The creation of something from nothing.

Early in the game, the Lions looked sharp with rookie Matthew Stafford hooking up with Bryant Johnson for a touchdown strike that capped off an impressive 99-yard drive.

This was set up by a goal line stand turned in by a ramped up defense that played remarkably well throughout the entire game.

When the field was segmented vertically, with clear throwing lanes, Stafford was accurate and threw darts, showing the strong arm that made him the No. 1 pick.

He still struggled however when the field set up horizontally and required him to put some air under the ball or drop it in between zones.

Nonetheless, the kid clearly looked the best we've seen so far, and with 21-of-36 passing for 241 yards one TD and zero interceptions, I'd say that he might be on his way to some good things for the Lions.
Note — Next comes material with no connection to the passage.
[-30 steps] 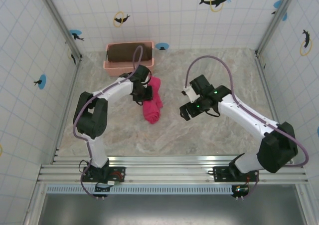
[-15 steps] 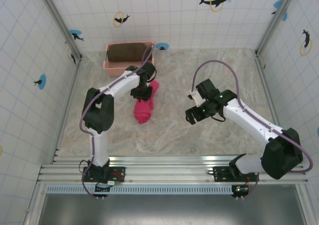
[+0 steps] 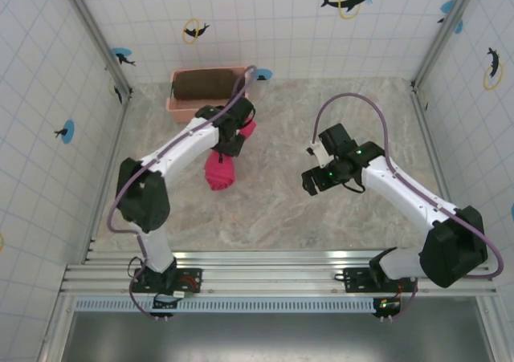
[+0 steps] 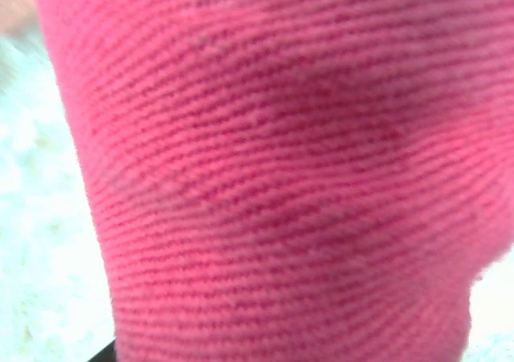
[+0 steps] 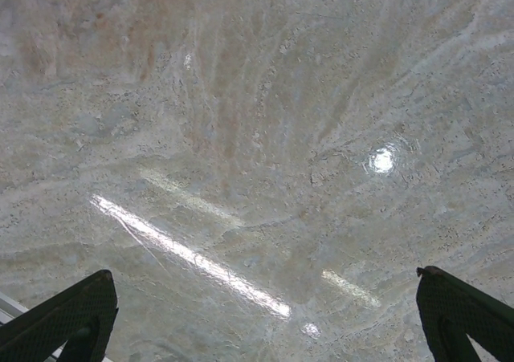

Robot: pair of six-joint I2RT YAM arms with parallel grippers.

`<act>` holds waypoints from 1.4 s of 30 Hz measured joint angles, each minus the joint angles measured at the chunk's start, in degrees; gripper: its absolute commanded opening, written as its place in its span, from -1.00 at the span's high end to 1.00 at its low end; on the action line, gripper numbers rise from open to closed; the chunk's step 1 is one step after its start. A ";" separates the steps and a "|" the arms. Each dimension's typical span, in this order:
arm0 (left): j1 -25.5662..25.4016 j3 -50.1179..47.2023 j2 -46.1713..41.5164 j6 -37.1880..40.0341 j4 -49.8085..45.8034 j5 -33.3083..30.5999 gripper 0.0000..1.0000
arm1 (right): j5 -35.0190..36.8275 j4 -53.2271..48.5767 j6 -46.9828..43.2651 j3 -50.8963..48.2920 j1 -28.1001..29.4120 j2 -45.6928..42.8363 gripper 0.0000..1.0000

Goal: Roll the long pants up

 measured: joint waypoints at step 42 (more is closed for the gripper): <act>17.29 -6.69 21.94 -72.19 90.05 0.04 1.00 | 3.89 1.70 3.61 4.57 -0.44 9.18 -0.98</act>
Add a solid rushing effort from Kevin Smith, who broke 100 yards before injuring his shoulder in the second half, and inspired play by the aforementioned defense, and the Lions looked like a team headed in the right direction.

Granted, the Redskins looked absolutely terrible, such that no matter how many times the Lions tried to lose the game the Skins gave it right back to them, but at this point, a win's a win and Lions fans everywhere should be rejoicing.

Just too bad that not many of them actually went to the game.

In front of the smallest crowd to witness a Lions game in 20 years, the team battled, put pressure on Jason Campbell, bottled up Clinton Portis, and made some timely plays in the secondary.

And though the Lions have a long way to go, as this was a game they probably should've won by a good bit more, I've got nothing but smiles to offer any of you.

The Lions win!

I'll say that again because it felt so good.

The Lions win!

It seems like anything is possible.

Super Bowl, Baby!

Er...maybe not.

Let's not get too far ahead of ourselves.  Great minds like L'Hospital were only considering the conundrum of infinity, whereas Lions fans have been considering an even more bewildering enigma for far too long.

But here's what I know.

From zero came one.

And if it took infinity to get there, then another one, two, or ten can't be that far behind.

Can they?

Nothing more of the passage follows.